A great wooden cross stood near the roadside, on which was suspended a wreath of withered leaves; and More, seating himself on one of the stone steps upon which the cross was elevated, followed the good bishop with his eyes until he had disappeared in the distance.

He then rested his head sadly on his hands, and recalled to mind all this venerable friend had said to him.

“He is right!” he mentally exclaimed. “How clear-sighted his friendship renders him! Into what a sea of agitation, malignity, and hatred I shall be plunged! And all for what? In order that I may be lord chancellor of the kingdom through which this road passes. Behold, then, beside the highway,” he added, looking around him, “my lord the great high chancellor, shivering in the cold morning air just as any other man would do who had gone out at this hour without putting on his cloak!… Yes, I can understand how social distinctions might cause us to scorn other men, if they exempted us from the inconveniences of life. We might then perhaps believe that we had different natures. But let us change our garments, and we fall at once, and are immediately confounded with the common herd.”

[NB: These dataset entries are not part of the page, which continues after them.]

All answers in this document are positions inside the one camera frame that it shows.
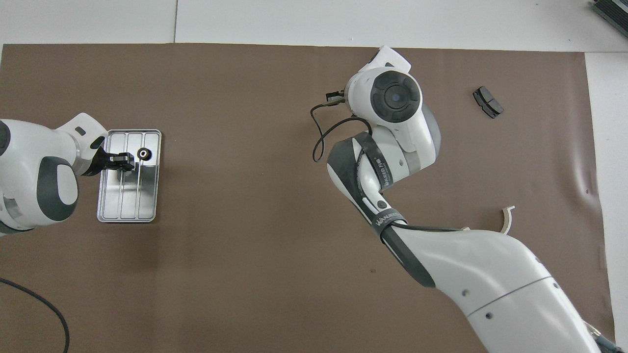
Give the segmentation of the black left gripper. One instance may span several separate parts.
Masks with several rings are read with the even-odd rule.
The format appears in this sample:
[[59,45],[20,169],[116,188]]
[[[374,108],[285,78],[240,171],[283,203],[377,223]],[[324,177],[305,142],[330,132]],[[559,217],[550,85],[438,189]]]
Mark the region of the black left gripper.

While making these sad reflections upon the follies of human nature, More arose and returned to the house, where his wife and children and his aged father—simple and peaceable old man, happy in the favor of the king and the virtues of his son—were all wrapped in profound slumber.

In a spacious apartment, of which the dark and worm-eaten ceiling, ragged tapestry, and dilapidated windows presented the appearance of a desolate and abandoned edifice, a fragment of broken furniture still remained, upon which was placed a small piece of bread. Numberless crumbs strewed the dusty floor and were eagerly devoured by a little mouse, but recently the only inhabitant of the place. To-day, however, he had the company of a man whose extraordinary mind had conceived vast projects and executed great and useful enterprises—the Archbishop of York, Cardinal Wolsey. Seated upon the edge of a wooden stool which he had placed in the embrasure of a window, he held his hands crossed one upon the other, and bitterly reflected upon his unhappy destiny. Regrets, of which he felt all the impotency, pressed upon his agitated soul. It seemed to him that he still heard the cries and menaces of the furious populace that exulted in his distress, and to which perhaps, alas! he would again be subjected. At one time filled with courage and resolution, at another humble and cast down, the anxieties of his mind seemed wholly without measure. His eyes, wearied with straying listlessly over the plain which extended before him, beheld only a single laborer ploughing the field. “Man is small,” said he, “in presence of immensity; the point which he forms in space is imperceptible. Entire generations have passed away, have gathered the fruits of the earth, and now sleep in their native dust. My name has been unknown to them. Millions of creatures suffer, where I exist free from pain. Coming up from the lowest ranks of society, I have endeavored to elevate myself above them. And what has my existence signified to them? Has not each one considered himself the common centre around which all the others must revolve?”